Obacht – wörtlich genommen
Stichwort: Lernen am negativen Beispiel. Obermayer ließ „Fox Obacht“ entwickeln. Das ist eine Softwareplattform, mit der Phishing-Angriffe simuliert und anschließend die Klicks auf präpartierte E-Mails ausgewertet werden. Zuvor werden Mitarbeiter freilich geschult, wie raffiniert bisweilen Hacker Spam verteilen und wie sie gefährliche E-Mails erkennen können. Das Gelernte wird dann über Fox Obacht quasi wie in einem Flugsimulator eingeübt. Es gehe dabei nicht darum, „jemanden als ‚Schwarzes Schaf‘ dastehen zu lassen, sondern vor den Gefahren der Cyberkriminalität regelmäßig zu sensibilisieren“, sagt der FOXiT-Chef.

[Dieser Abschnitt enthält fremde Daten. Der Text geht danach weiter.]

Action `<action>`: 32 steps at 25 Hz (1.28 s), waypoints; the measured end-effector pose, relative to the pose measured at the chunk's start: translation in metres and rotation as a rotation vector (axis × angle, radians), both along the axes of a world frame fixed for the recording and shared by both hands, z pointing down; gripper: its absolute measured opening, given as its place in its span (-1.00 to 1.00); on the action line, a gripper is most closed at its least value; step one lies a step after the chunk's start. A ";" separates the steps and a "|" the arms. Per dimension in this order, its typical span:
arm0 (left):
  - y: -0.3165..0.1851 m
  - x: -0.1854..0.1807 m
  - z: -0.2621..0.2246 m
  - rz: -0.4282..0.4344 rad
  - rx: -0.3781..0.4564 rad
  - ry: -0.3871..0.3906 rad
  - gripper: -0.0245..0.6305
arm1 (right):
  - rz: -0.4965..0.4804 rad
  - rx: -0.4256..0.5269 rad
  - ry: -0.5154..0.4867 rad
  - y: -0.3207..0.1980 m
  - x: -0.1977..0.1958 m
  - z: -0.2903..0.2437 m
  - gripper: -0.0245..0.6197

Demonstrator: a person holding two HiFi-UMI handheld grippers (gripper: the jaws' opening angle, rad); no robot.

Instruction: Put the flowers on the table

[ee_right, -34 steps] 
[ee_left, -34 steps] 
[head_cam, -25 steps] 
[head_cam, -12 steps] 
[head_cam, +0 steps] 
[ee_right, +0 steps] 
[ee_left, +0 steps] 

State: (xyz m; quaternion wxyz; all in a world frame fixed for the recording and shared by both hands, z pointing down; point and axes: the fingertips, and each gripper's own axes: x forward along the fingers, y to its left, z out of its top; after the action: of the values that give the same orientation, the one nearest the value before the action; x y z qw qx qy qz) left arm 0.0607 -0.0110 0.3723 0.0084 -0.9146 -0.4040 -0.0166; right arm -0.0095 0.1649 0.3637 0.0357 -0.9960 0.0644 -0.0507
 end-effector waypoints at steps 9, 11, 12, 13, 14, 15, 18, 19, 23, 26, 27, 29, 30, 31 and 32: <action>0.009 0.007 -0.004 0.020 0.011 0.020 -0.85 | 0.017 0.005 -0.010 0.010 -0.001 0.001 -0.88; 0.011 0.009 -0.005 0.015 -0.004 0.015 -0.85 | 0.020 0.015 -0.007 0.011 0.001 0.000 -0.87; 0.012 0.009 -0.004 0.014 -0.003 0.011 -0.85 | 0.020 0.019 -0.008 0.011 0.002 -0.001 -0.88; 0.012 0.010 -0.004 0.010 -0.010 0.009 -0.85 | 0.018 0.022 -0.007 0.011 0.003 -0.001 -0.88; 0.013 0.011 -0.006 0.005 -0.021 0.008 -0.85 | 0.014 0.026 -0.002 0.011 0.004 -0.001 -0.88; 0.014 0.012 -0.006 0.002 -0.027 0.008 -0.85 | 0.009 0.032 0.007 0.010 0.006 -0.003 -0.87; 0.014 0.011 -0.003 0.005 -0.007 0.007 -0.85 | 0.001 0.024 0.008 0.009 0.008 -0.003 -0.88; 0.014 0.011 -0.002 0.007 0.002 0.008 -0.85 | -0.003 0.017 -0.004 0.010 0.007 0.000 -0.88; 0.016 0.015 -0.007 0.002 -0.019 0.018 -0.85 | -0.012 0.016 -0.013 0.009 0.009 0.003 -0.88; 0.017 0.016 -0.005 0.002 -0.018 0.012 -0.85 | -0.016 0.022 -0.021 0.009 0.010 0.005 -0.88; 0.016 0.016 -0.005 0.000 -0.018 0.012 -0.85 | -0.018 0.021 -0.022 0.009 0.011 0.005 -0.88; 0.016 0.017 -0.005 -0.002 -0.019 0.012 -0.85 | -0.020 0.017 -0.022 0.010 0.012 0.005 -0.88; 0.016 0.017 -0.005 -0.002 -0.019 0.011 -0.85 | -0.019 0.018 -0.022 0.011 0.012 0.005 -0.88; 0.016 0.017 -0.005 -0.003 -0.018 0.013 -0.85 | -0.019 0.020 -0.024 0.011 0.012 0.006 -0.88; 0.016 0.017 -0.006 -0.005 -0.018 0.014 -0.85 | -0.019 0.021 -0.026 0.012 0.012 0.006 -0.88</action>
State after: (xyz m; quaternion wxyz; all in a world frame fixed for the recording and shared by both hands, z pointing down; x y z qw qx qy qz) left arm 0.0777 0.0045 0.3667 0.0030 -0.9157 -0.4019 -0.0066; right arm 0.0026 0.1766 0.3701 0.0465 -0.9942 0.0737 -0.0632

Es geht um Aufklärung durch Schulung des Personals, was Obermayer zufolge leider noch viel zu selten passiere. Obwohl der Einsatz von Fox Obacht „die Klickrate auf entsprechende Risikomails deutlich senkt“, sagt er.
Obermayer und Hacker haben übrigens eines gemeinsam: Sie wissen genau, wann es sich lohnt, Phishing-Mails auszusenden. Nämlich vor der Urlaubszeit und vor Weihnachten, wenn alle schnell nach Hause und alles erledigt haben wollen. „Hektik ist der größte Feind der Sicherheit“, sagt Obermayer und wirkt, trotz des gar nicht lustigen Themas, sehr gelassen.